Sixteen-year-old Deka lives in fear and anticipation of the blood ceremony that will determine whether she will become a member of her village. Already different from everyone else because of her unnatural intuition, Deka prays for red blood so she can finally feel like she belongs.

But on the day of the ceremony, her blood runs gold, the color of impurity–and Deka knows she will face a consequence worse than death.

Then a mysterious woman comes to her with a choice: stay in the village and submit to her fate, or leave to fight for the emperor in an army of girls just like her. They are called alaki–near-immortals with rare gifts. And they are the only ones who can stop the empire’s greatest threat.

Knowing the dangers that lie ahead yet yearning for acceptance, Deka decides to leave the only life she’s ever known. But as she journeys to the capital to train for the biggest battle of her life, she will discover that the great walled city holds many surprises. Nothing and no one is quite what they seem to be–not even Deka herself.

I read book one last year, so I’m excited for Book Two.  Once again, the cover is so beautiful, and the story itself is so epic. I’m hoping to get book two when it’s out in May and put out a review for both.
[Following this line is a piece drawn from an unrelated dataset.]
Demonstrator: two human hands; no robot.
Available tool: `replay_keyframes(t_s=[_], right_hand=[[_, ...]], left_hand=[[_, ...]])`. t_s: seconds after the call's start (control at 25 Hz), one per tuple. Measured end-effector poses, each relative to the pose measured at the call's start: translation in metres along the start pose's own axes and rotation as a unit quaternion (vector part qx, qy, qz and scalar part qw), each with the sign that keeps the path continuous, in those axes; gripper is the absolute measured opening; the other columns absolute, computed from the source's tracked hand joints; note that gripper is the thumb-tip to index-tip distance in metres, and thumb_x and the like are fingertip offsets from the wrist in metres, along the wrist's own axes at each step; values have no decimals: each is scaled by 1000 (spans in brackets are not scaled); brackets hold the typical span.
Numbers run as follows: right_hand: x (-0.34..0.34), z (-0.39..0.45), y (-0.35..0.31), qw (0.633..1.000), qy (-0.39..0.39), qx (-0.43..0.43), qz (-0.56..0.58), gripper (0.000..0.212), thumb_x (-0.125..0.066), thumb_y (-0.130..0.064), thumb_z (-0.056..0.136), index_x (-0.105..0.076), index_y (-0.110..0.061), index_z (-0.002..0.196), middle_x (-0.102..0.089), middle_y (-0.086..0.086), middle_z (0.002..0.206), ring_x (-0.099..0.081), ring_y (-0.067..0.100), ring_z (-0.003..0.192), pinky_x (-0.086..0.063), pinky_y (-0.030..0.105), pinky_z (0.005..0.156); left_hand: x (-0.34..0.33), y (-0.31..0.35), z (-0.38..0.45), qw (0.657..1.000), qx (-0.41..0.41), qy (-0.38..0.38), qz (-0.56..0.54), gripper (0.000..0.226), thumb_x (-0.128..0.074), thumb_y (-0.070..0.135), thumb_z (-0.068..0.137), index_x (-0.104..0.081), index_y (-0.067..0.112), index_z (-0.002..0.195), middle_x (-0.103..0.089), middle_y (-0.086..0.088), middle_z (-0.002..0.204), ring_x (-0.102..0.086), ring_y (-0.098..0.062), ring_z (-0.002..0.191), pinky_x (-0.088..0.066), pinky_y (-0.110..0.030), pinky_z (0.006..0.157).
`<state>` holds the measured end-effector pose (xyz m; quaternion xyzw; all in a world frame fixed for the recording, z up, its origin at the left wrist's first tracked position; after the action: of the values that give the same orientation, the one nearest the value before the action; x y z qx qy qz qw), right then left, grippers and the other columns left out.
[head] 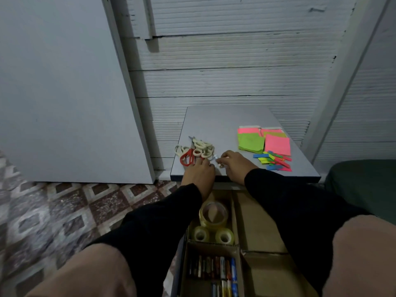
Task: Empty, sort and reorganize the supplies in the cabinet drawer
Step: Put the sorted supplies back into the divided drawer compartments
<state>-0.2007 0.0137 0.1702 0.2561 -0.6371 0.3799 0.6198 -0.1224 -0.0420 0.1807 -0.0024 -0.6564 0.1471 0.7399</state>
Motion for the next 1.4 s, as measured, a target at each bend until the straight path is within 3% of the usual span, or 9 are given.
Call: replay_keyframes(t_s=[0.16,0.4,0.52,0.68,0.84,1.12,1.4], right_hand=[[-4,4,4,1000,-7,-4,0,46,-45,-5,93,-44,-11,138,-38,10,140,-41,30,125,-33,33,106],[5,2,16,999,-8,-23,21,25,-58,-9,89,-61,-5,113,-44,9,128,-54,28,109,-42,33,96],[11,3,23,998,-23,-50,36,23,-64,-8,84,-64,-5,107,-46,10,127,-54,26,109,-42,29,93],[17,0,36,993,-31,-101,62,25,-65,-6,84,-66,-8,108,-59,12,119,-57,26,108,-37,21,76],[18,-8,40,989,-29,-115,90,23,-67,-5,82,-67,-8,105,-61,13,116,-58,25,105,-37,21,74],[21,-37,32,987,-20,-104,125,48,-75,-10,74,-55,-10,118,-56,9,125,-53,24,113,-37,22,81],[6,-85,-16,982,-55,-53,172,44,-77,-8,72,-56,-12,111,-56,8,114,-50,14,85,-42,25,76]], left_hand=[[-2,2,8,1000,-6,8,-27,33,-45,6,93,-51,9,125,-45,-13,133,-42,-28,124,-46,-38,95],[0,-2,18,977,39,22,-211,22,-52,11,94,-59,9,115,-51,-10,125,-53,-24,110,-44,-30,91],[-2,0,27,973,43,-12,-225,22,-58,13,91,-62,8,112,-54,-11,125,-55,-24,111,-44,-29,93],[1,3,41,972,30,-83,-220,25,-62,11,88,-64,8,112,-59,-10,124,-56,-24,114,-44,-29,96],[1,6,46,970,14,-114,-214,25,-64,8,85,-67,9,111,-61,-9,122,-56,-23,113,-45,-28,95],[2,11,22,953,-6,-98,-285,58,-74,10,75,-47,13,126,-57,-11,125,-56,-27,110,-48,-36,93],[-7,2,-55,950,-5,-118,-290,65,-75,11,75,-44,12,132,-46,-8,134,-51,-24,116,-43,-30,95]])
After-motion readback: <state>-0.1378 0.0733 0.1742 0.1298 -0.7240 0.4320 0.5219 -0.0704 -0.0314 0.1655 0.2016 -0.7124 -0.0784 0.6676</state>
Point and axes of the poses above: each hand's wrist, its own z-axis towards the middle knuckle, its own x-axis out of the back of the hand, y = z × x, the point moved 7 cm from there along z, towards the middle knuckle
  1. An Ember in the Ashes Series by Sabaa Tahir

I’m crazy for this series.  In case you haven’t discovered my reviews for the first two books, you’ll find them here and here.  Sabaa Tahir’s epic is amazing, and I am currently in deep with book three. So, definitely sharing a review of the end of this series soon. I’m both excited and sad to get to the end because Elias and Laia are so grand.  Helene is a very frightening warrior, and Sabaa should definitely wear the Kehanni’s crown from now on. I’m in this one full throttle.

A Reaper at the Gates
Book Three of An Ember in the Ashes Series

The Merciless Ones book cover

So, my reading list is packed with a bit of poetry, a bit of Yaa Gyaasi, and a trio of series books. I’m in a love/hate relationship with a series of books.  When you can get all the books on the line, it’s exciting to get into the series and read to the end.

It’s different when you have to wait for the next book in the series.  The Gilded Ones – Book Two comes out in May 2022.  Which means waiting a year between books.  Oh well, here’s to rereading the first part as we wait for Book 2.

If you’re in Nairobi, stay cool. Cold watermelons and hot tea. hahaha, if you know, you know. The sun loves us too much oh! Happy reading trails!